勇者による光堕ち魔王誕生譚!?
異世界もの初めて書くのでがば設定には目をつむっていただければ。
はい初投稿ですよろしくお願いします。
・・・視界に少しずつ光が入ってくる。何もわからない状態の俺と周りには大切だったはずの人たち。
「やったぞッ! ついに、ついに俺たちの子供ができたんだ!!」
「おめでとうございます! 元気な男の子ですよ!!」
「ああ、×××。この子の名前はもう考えてあるんだ。×××なんてどうだい?」
やめろ、やめてくれ。
「あら、素敵な名前ね。きっと、強く賢く育ってくれるわ」
俺にそんな幸せは似合わない。そんな光景、俺のものじゃない!
「おお、×××くんももうこんなに大きくなったのかい? 子供の成長は早いねえ」
「その年でもうそんなことまでわかるのか! さすが、×××だな!」
「剣だっていつの間にか俺を超えそうじゃないか!! お前は俺の誇りだよ×××」
いやだ。こんなのとっくの昔に捨てたんだ。どうして今になって、、、。
「この国が今魔王の手によって危機にさらされているのは知っているな。とあるまじない師によると、お前は予言が暗示している勇者なんだそうだ。この国を救うため戦ってくれないか?」
俺は勇者なんかじゃない! この世界に、勇者なんていないんだ!!
「わかってる。俺だって、お前を送り出したくはない。戦いなんていらない平和に俺たちだけで暮らしたい。でも、国の危機なんだ。お前の意思は尊重する。よく考えて決めてくれ」
あの時の俺は何もわかってなかった。時をやり直せるなら、あの時勇者になんてならずに平穏な生活を送りたい。
「オマエ、×××っていうのか。変な名前だな。オイラは××。体力には自信あるぜ! よろしくな!」
「私は××。回復の魔法が得意なの。よろしくね!」
「アタイは××。勇者ってのの力はたいしたもんだな! 攻撃魔法ならアタイの右に出る者はいない。魔王には一発食らわせないと気が済まないんでな! 一緒に行くぜ!!」
俺なんかと一緒に来ちゃいけない。仲間なんていらない。予言なんて関係ない。全部無意味だ!

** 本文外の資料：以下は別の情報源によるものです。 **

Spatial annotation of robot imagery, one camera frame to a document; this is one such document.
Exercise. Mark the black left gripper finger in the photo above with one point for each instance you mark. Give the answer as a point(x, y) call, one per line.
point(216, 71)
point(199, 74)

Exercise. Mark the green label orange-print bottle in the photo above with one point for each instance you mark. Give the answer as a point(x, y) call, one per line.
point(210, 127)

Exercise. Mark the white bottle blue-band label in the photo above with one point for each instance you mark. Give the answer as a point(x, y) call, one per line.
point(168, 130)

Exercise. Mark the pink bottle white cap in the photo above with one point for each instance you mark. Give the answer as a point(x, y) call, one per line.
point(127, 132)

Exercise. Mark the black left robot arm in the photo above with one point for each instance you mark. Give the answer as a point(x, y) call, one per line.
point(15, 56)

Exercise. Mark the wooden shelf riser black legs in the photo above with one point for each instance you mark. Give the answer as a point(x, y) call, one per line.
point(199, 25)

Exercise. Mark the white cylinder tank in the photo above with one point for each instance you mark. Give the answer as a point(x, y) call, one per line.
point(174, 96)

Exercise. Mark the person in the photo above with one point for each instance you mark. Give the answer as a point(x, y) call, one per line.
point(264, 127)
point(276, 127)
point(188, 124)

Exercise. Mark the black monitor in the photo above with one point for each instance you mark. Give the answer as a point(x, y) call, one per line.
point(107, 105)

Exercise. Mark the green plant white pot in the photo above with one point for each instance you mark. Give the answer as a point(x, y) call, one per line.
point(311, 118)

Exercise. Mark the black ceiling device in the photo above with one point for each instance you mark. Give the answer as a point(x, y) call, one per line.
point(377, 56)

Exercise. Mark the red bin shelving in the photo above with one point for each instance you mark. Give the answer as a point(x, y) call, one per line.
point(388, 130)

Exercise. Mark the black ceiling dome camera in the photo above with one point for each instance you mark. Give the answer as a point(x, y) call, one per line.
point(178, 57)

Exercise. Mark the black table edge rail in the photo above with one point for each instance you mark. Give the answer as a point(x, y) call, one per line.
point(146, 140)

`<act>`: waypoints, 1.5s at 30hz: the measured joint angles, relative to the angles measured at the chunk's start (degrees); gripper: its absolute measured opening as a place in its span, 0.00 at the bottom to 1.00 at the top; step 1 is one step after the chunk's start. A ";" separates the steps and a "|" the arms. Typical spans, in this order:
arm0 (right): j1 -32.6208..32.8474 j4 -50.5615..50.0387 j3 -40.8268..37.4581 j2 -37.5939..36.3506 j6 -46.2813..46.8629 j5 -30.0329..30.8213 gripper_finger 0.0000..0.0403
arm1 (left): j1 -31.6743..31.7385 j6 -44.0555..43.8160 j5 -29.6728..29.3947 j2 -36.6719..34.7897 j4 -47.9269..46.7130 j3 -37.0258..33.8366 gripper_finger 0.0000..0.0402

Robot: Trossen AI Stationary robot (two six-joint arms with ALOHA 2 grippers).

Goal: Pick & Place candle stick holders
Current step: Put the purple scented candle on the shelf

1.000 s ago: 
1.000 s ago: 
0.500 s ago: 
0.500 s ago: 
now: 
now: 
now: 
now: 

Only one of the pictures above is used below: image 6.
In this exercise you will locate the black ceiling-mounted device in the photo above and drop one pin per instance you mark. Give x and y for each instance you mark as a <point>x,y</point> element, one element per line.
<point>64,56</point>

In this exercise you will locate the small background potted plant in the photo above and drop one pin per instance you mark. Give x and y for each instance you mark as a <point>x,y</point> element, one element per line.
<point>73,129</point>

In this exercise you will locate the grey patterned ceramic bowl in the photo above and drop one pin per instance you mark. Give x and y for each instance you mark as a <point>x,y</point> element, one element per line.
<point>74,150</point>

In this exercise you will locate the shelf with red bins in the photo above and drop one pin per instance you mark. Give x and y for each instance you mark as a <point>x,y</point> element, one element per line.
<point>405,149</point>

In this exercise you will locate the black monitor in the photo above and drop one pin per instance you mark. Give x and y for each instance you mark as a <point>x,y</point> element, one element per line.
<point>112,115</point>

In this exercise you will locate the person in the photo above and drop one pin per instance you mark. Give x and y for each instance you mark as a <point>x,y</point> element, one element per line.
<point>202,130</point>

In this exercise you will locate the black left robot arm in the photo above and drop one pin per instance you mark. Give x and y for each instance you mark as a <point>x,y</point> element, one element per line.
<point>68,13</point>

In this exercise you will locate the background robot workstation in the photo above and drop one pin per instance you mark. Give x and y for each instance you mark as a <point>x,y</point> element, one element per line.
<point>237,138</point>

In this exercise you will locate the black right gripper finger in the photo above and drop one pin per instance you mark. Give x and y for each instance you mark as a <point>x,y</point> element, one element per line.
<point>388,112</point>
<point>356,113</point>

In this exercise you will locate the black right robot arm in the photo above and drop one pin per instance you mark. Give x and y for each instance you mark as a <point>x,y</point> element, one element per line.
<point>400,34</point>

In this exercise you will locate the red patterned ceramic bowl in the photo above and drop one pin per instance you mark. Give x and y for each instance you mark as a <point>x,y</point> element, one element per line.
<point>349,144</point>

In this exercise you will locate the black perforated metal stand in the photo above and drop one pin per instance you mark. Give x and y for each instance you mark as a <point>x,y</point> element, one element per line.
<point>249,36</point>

「×××! オイラがここを食い止める! お前しか魔王は倒せないんだ! 行けッ!!!」
「この数はアタイの魔法の出番だね。シャキッとしな×××。みんなで帰って一杯やろうって約束。忘れてないよな!? あんたがやらないで誰がやるんだい!!」
「私だって、戦いに自信はなくても貴方の道は作ってあげられる! ねえ、×××。こんなところでなんだけど、私、あなたを、、、」
みんな、どうして。やめてくれ。俺から離れないで、、、。俺を、一人にしないでくれ、、、
「フハハハ! さすがは勇者。よくぞここまでたどり着いた。いいところにセーブポイントでもあったかな? ハーハハハハ!!」
「しかし、勇者よ。吾輩も魔王の端くれ。酷く狡猾な戦いを得意とする。そんな私がお前のためにこんなものを用意してやったぞ? 勇者である以上仲間は切れまい? ハーハハハハ!」
こいつは間違ってない。間違っていたのは、俺たちの旅だったんだ。俺たちはここにきては駄目だったんだ!

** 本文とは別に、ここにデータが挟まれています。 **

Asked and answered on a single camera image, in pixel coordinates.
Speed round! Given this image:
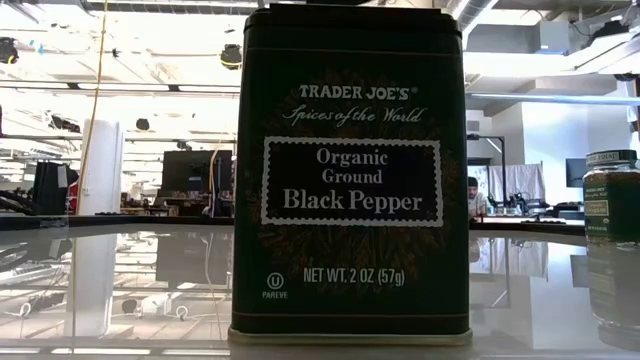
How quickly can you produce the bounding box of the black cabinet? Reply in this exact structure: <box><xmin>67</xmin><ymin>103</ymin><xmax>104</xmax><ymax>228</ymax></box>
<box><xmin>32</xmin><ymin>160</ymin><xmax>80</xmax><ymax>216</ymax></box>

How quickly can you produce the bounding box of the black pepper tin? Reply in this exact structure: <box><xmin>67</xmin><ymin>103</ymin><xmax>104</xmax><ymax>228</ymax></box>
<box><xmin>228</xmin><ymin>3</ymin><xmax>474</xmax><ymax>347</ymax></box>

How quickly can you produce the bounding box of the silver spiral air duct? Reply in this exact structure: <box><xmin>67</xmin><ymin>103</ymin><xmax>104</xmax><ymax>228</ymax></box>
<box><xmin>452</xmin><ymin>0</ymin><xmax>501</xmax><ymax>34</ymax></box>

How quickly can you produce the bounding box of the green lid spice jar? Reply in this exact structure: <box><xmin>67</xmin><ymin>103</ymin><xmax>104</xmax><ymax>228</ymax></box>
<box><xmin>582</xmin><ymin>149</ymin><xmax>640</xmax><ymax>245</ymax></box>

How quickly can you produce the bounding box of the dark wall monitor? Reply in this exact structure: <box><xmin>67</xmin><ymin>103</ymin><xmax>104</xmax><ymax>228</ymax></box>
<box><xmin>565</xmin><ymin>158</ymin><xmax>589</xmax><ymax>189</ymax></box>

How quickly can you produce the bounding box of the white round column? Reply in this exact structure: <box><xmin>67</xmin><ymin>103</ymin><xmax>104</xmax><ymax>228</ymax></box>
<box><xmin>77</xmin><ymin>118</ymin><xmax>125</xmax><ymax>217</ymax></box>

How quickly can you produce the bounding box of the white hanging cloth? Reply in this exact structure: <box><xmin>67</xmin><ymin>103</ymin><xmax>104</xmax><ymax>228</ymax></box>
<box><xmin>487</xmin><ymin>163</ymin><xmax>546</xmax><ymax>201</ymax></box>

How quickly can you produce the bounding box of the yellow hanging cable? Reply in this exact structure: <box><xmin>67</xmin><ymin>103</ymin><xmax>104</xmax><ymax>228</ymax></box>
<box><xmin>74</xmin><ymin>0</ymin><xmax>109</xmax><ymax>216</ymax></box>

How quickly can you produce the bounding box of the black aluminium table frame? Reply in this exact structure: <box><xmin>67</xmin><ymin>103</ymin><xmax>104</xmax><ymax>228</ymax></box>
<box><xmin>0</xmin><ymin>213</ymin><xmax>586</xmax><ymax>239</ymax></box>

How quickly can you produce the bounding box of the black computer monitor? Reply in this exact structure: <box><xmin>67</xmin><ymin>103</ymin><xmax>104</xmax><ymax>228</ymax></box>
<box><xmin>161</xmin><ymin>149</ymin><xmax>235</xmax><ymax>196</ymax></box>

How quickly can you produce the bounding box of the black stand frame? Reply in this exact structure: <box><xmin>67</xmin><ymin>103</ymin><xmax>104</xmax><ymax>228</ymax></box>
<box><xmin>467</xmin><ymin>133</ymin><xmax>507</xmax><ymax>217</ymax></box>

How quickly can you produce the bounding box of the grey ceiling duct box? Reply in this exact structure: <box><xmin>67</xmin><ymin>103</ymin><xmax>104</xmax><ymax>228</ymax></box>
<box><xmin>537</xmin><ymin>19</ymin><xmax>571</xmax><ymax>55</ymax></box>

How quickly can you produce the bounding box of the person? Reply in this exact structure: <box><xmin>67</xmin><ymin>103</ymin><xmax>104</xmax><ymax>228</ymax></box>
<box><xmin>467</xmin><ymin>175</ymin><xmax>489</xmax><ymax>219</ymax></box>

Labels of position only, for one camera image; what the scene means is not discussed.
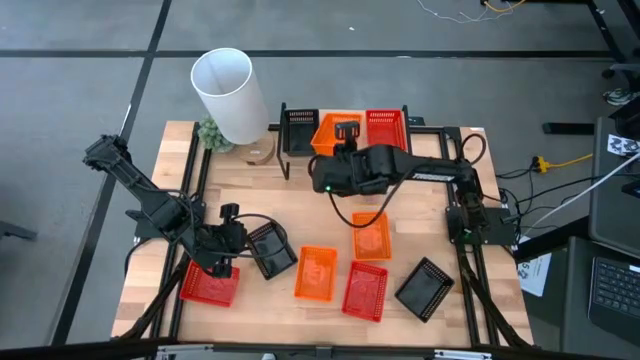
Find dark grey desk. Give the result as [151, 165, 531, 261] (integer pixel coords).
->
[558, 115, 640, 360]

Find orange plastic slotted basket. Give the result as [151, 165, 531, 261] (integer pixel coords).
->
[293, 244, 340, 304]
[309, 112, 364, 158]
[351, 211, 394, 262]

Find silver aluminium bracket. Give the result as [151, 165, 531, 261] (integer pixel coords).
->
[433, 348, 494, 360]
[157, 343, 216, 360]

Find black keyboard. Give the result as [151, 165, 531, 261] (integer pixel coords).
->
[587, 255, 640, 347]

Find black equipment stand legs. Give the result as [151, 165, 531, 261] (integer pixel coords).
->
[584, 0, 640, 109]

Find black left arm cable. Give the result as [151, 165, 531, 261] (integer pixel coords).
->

「まさ、、か。仲、間の、、、。首、、ご、、と切る、、とは。貴様、、なかなかやる、、、ではない、、か」
やめろ、何も言うな! 俺は、、、俺はこうするしかなかったんだ!!
「フフ、、フハハハ! しかし、吾輩を倒したところで第二第三の魔王が再びこの地に闇をもたらすだろう!! ハーハッハッハッハ!!」
あの最悪の災厄が去ってから、もうどれぐらいたつだろう。俺が全人類に拒絶されたあの日から。
* * *
「おい、いつまで寝ている? ニンゲンというのは本当に怠惰で動かない生きものだな」
景色が暗転。重い瞼を持ち上げる。彼は嫌なものを忘れるように頭を振り、脳みそを少しずつ覚醒させていく。隣には黒い光の塊と長年愛用した剣。そして滅び去って砂漠と化した故郷が見える。
「人間が生きるのに休養は大事なんだ。お前だって、ヒト型でいるのにエネルギーを使うだろ? 俺たちは形態変化できないから休息をとるしかないのさ」
彼は眠気の抜けきらない頭で答える。彼の言葉に反応するかのように黒い光の塊は明滅しながらあたりを漂っている。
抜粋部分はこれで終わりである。